━━ Exercise data

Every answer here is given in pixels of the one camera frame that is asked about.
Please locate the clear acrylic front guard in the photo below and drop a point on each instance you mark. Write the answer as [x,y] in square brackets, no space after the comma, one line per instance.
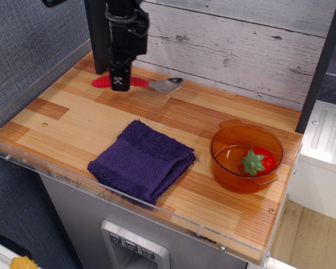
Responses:
[238,224]

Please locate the yellow object at corner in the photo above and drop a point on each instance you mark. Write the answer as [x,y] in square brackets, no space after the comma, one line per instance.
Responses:
[23,263]

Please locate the purple folded cloth napkin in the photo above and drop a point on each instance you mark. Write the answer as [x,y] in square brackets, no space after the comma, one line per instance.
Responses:
[142,163]

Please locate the orange transparent plastic pot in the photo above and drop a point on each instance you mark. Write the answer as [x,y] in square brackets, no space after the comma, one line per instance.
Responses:
[227,147]

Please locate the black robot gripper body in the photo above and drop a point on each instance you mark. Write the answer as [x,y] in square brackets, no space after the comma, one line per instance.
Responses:
[128,36]

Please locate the black left vertical post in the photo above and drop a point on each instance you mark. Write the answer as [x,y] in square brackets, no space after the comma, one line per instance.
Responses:
[99,30]

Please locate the black vertical post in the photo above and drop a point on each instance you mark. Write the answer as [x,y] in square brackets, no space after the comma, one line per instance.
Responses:
[99,30]
[317,80]

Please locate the grey toy fridge cabinet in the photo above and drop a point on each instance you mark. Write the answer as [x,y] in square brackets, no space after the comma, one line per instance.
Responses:
[82,215]

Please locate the red handled metal spoon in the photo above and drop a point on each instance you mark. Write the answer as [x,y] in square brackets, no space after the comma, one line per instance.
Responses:
[164,86]

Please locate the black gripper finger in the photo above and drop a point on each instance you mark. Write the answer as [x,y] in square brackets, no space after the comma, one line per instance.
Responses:
[120,77]

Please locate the white toy sink drainboard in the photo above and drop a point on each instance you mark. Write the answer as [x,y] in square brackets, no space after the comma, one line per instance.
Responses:
[319,140]

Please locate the clear acrylic guard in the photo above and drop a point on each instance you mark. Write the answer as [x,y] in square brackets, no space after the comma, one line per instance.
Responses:
[238,224]
[11,106]

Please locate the silver dispenser button panel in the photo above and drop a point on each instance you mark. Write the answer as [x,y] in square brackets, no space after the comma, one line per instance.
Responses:
[127,249]

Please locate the black right vertical post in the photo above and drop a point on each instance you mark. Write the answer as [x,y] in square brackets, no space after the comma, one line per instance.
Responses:
[317,80]

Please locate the clear acrylic left guard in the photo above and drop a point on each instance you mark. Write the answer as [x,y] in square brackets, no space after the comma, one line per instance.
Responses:
[11,106]

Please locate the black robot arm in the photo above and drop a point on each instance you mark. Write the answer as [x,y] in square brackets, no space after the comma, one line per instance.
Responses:
[120,7]

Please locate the red toy strawberry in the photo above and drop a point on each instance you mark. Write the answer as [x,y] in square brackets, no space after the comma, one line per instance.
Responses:
[258,161]

━━━━

The answer should consist of all lines from the records above that hold the word "gripper".

• Solution to this task:
Please locate the black robot gripper body in the photo above and drop a point on each instance you mark. Write the answer as [x,y] in square brackets, no space after the comma, one line per instance.
Please locate the black gripper finger in the photo above and drop a point on each instance you mark. Write the answer as [x,y] in square brackets, no space after the comma, one line per instance.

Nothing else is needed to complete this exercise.